Find the line with "The client would like the medium" in the entries below, then reproduce it and every line after it down to and including the line with "The client would like the dark", exactly.

SOURCE RECORDS Block Start

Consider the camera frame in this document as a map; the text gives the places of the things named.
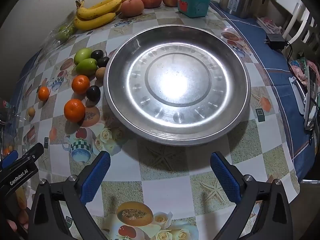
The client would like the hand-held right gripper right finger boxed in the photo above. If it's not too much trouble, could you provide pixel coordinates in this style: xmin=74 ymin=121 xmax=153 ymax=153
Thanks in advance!
xmin=210 ymin=151 xmax=293 ymax=240

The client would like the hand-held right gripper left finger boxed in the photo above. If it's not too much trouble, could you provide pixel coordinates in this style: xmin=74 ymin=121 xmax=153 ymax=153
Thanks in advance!
xmin=29 ymin=151 xmax=111 ymax=240

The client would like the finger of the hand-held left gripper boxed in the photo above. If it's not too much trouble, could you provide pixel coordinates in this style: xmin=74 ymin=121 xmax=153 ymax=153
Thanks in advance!
xmin=14 ymin=143 xmax=44 ymax=168
xmin=0 ymin=150 xmax=19 ymax=169

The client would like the large orange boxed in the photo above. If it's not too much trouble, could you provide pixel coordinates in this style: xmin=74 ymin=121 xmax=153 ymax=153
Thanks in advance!
xmin=64 ymin=99 xmax=86 ymax=123

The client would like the small orange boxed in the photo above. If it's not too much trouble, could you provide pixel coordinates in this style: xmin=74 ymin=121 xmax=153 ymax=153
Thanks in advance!
xmin=38 ymin=86 xmax=50 ymax=102

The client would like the medium orange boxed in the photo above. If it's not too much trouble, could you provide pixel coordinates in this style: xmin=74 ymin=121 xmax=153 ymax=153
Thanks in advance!
xmin=71 ymin=75 xmax=90 ymax=95

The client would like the dark plum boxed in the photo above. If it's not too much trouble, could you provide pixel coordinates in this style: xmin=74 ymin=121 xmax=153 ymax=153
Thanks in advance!
xmin=90 ymin=49 xmax=104 ymax=60
xmin=86 ymin=85 xmax=101 ymax=102
xmin=97 ymin=56 xmax=110 ymax=68

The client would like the green jujube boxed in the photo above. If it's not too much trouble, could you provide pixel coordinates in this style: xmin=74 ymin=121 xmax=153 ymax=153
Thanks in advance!
xmin=76 ymin=58 xmax=98 ymax=75
xmin=73 ymin=48 xmax=93 ymax=65

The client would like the small brown fruit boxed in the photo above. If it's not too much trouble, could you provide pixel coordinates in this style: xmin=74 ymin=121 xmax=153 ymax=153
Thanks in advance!
xmin=95 ymin=67 xmax=107 ymax=80

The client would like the large steel plate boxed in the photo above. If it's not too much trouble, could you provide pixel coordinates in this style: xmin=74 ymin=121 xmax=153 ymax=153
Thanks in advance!
xmin=103 ymin=24 xmax=251 ymax=146

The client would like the person's left hand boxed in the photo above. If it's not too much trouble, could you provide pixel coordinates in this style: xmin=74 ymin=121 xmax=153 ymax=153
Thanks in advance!
xmin=6 ymin=187 xmax=29 ymax=233

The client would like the clear plastic kumquat box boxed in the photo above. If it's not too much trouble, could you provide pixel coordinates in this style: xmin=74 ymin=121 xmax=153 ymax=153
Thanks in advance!
xmin=0 ymin=130 xmax=18 ymax=160

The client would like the checkered patterned tablecloth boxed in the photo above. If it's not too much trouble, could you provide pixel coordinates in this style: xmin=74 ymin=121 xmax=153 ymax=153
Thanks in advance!
xmin=0 ymin=1 xmax=315 ymax=240

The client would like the clear plastic bag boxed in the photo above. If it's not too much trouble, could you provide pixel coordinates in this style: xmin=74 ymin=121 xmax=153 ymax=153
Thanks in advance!
xmin=41 ymin=12 xmax=78 ymax=48

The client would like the pile of green jujubes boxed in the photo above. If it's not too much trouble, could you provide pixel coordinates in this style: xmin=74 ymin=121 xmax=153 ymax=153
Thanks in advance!
xmin=58 ymin=21 xmax=77 ymax=39

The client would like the pink packet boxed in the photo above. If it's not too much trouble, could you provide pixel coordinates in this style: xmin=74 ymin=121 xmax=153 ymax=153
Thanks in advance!
xmin=290 ymin=59 xmax=309 ymax=85

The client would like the black charger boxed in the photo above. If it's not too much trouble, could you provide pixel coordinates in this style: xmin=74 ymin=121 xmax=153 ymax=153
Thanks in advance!
xmin=265 ymin=34 xmax=288 ymax=50

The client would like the yellow banana bunch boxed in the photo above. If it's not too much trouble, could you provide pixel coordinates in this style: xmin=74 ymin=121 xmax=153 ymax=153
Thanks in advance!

SOURCE RECORDS Block End

RESPONSE AREA |
The client would like the medium orange boxed in the photo above. If it's not too much trouble, could you provide pixel coordinates in this style: xmin=74 ymin=121 xmax=153 ymax=153
Thanks in advance!
xmin=71 ymin=75 xmax=90 ymax=95

The client would like the dark plum boxed in the photo above. If it's not too much trouble, could you provide pixel coordinates in this style: xmin=74 ymin=121 xmax=153 ymax=153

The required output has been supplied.